The Beethoven Festival Park City, Utah’s
oldest summer classical music festival, is celebrating its 33rd season
this year and continues to do what it’s done so well for so many years —
presenting great chamber music played by some of the country’s best
musicians.
The secret to the festival’s continued
success is simple — present standard repertoire side by side with
overlooked works, all played by veteran musicians as well as rising
young stars.
That was exactly what the audience
expected, and got, at a concert last week — Felix Mendelssohn paired
with Samuel Coleridge-Taylor, with a pair of delightful violin
showstoppers by Pablo de Sarasate thrown into the mix. Performing this
music were festival directors Leslie Harlow, viola, and Russell Harlow,
clarinet. They were joined by festival favorites Manuel Ramos, violin;
Doris Stevenson, piano; and Cheung Chau, cello. Rounding out the roster
was the young violinist Simón Gollo, making his festival solo debut,
although he has played here previously as a member of the Dalí Quartet.
***
The second half was taken up by one work,
Coleridge-Taylor’s substantive Quintet in F sharp minor, for clarinet
and strings. Written in 1895 when the composer was 20 years old, the
quintet has hints of Brahms and Dvorak running through it, although it
by no means is an imitative work.

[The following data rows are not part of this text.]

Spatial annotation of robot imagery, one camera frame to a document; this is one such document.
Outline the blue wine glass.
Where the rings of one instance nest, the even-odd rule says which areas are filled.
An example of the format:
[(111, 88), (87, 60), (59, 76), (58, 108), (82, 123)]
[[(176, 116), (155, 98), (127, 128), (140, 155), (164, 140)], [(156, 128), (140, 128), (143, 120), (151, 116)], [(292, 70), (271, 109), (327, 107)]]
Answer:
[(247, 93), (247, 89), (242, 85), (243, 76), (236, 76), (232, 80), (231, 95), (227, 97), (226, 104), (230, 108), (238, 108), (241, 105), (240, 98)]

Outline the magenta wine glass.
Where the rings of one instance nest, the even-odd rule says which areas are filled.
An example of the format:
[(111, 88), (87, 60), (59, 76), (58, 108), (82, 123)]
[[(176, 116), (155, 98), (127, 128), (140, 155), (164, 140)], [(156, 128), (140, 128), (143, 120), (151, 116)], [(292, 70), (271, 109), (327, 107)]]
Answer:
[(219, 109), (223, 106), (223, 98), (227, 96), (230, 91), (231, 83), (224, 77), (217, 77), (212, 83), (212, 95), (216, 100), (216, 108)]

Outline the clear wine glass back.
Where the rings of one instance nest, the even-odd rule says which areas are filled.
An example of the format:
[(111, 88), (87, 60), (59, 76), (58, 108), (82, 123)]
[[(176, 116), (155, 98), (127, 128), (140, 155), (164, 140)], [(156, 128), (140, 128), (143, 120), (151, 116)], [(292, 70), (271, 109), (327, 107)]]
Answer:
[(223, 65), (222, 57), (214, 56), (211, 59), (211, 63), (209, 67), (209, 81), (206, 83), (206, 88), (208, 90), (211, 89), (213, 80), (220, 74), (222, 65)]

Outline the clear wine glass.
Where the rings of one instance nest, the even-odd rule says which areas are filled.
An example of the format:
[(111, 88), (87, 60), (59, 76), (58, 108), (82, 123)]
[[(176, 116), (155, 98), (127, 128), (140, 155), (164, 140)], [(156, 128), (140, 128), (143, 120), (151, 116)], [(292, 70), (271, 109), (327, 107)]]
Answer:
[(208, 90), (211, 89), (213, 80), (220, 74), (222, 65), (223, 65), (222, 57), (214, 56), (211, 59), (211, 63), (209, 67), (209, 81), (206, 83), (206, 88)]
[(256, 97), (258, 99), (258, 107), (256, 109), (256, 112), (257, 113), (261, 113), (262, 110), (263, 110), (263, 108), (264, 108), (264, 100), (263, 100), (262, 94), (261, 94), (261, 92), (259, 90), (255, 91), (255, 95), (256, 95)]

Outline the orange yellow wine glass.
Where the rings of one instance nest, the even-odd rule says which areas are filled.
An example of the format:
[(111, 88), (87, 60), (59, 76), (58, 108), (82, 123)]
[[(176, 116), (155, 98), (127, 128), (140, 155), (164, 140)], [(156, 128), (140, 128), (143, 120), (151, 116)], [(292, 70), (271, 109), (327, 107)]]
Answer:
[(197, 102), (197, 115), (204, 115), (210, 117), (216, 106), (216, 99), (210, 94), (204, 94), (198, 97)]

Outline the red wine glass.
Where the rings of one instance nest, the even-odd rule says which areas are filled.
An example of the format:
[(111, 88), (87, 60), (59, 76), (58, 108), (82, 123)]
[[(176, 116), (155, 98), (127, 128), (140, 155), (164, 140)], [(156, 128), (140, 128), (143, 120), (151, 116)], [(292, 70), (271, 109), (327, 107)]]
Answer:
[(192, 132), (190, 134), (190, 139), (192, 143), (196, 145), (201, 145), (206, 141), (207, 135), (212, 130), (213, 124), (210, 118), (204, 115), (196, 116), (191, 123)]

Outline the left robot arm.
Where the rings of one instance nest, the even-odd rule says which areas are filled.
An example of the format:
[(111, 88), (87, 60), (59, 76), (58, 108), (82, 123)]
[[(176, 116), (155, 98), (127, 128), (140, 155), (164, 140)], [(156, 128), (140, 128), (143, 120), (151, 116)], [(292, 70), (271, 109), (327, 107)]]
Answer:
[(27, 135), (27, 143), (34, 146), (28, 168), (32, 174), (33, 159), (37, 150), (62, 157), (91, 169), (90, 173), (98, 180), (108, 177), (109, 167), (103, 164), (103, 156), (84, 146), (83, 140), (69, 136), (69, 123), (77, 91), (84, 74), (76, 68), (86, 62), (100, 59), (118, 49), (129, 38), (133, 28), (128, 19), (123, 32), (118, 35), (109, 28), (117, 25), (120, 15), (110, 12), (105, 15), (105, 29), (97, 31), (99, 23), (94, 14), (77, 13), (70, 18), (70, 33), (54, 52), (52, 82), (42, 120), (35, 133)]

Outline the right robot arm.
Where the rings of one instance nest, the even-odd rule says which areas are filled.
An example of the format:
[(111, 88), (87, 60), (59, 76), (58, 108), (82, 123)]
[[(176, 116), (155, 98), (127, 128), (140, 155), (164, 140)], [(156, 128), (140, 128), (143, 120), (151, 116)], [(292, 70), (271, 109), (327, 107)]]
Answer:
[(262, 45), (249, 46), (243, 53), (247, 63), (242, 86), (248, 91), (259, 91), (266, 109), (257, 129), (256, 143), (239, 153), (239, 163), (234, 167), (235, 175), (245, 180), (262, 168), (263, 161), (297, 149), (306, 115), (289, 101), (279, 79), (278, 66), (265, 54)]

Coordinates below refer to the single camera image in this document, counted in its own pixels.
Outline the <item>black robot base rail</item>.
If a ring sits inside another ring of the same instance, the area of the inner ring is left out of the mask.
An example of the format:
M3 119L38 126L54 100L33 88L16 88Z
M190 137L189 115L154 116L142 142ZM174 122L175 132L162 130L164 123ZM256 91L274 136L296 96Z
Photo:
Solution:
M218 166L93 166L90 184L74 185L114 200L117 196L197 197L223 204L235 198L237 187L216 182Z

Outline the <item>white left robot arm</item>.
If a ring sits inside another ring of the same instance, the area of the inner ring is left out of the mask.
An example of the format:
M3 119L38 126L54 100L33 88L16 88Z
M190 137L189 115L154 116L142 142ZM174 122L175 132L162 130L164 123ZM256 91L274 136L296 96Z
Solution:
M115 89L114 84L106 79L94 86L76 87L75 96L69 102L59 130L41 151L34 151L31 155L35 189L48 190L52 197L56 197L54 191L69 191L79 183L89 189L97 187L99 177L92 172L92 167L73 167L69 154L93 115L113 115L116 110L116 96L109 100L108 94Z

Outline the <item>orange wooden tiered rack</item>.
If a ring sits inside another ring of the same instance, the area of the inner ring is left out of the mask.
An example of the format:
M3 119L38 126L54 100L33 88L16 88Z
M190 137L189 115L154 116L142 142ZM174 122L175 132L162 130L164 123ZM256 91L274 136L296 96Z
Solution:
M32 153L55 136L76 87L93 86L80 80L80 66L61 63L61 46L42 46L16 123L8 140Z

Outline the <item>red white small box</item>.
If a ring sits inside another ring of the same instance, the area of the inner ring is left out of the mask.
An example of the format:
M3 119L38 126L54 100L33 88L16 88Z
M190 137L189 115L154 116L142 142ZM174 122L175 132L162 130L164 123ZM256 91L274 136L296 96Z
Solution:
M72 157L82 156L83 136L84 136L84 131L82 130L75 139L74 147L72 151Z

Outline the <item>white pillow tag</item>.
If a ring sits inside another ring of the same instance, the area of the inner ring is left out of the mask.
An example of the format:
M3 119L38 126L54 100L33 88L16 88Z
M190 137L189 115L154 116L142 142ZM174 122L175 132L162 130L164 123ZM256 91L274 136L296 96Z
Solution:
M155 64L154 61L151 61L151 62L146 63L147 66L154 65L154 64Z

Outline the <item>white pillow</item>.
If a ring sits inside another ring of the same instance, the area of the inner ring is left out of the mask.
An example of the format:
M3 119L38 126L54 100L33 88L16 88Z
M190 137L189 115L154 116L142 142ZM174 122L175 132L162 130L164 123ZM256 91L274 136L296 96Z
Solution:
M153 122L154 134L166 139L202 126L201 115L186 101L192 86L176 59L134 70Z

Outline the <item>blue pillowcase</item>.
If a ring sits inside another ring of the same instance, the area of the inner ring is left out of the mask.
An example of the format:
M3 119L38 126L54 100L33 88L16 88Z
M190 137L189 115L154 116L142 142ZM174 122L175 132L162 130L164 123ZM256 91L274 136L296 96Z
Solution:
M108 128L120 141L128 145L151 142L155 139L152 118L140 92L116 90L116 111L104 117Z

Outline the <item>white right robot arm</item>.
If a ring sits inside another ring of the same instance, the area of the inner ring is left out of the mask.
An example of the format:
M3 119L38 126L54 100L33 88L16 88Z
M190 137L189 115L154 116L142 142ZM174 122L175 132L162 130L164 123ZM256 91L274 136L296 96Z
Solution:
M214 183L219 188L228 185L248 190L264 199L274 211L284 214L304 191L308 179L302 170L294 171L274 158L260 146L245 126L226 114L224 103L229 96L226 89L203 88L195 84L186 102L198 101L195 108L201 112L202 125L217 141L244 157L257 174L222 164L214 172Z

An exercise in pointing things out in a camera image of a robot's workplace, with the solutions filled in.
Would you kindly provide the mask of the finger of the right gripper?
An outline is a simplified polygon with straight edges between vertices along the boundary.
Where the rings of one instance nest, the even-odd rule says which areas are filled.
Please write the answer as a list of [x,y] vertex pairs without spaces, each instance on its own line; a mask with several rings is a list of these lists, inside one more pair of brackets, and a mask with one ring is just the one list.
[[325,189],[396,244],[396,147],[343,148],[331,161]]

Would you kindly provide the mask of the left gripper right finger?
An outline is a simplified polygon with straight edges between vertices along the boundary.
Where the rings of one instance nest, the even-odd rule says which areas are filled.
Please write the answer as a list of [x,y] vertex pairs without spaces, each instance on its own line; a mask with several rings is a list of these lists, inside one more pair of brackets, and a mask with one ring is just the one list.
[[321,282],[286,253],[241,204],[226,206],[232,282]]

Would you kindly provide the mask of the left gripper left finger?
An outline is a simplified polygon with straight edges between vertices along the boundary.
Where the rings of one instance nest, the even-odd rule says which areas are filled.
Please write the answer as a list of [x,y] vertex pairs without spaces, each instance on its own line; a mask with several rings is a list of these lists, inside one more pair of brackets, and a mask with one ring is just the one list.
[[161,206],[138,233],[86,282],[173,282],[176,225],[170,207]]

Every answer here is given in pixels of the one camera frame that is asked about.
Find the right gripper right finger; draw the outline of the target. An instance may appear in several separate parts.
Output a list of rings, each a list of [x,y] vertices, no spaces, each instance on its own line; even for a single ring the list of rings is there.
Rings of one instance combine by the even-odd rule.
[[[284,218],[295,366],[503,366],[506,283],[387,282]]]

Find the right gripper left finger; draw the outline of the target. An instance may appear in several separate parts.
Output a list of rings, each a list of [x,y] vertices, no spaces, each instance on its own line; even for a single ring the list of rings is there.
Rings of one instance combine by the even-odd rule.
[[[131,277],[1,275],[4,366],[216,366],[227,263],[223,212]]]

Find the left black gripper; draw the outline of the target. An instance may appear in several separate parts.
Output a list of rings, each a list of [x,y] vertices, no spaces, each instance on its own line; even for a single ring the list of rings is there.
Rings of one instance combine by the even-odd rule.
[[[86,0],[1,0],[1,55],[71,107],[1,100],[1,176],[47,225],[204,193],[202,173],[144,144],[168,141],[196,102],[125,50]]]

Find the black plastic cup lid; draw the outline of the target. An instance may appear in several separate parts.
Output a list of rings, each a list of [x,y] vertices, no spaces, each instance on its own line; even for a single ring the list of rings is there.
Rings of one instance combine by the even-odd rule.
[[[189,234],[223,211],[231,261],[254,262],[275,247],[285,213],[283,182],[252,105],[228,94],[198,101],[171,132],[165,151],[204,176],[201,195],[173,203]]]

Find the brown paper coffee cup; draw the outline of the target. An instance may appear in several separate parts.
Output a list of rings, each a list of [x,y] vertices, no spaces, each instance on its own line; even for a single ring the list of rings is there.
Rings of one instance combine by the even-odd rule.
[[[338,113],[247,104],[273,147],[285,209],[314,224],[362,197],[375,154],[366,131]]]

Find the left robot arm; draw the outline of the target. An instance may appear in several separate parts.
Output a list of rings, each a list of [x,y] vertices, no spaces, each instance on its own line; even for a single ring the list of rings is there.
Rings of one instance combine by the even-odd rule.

Coleridge-Taylor, a composer who was
prolific and popular in his day but who has fallen to the wayside in the
intervening decades, has a distinctive voice that melds romantic
passion with florid lyricism and moving expressiveness in a uniquely
original manner.
The five players — Russell Harlow,
clarinet; Ramos and Gollo, violin; Leslie Harlow, viola; and Chau, cello
— brought depth and feeling to their reading. It was an incisive and
wonderfully textured and lucid performance that emphasized the romantic
sensibility of the music without compromising its integrity.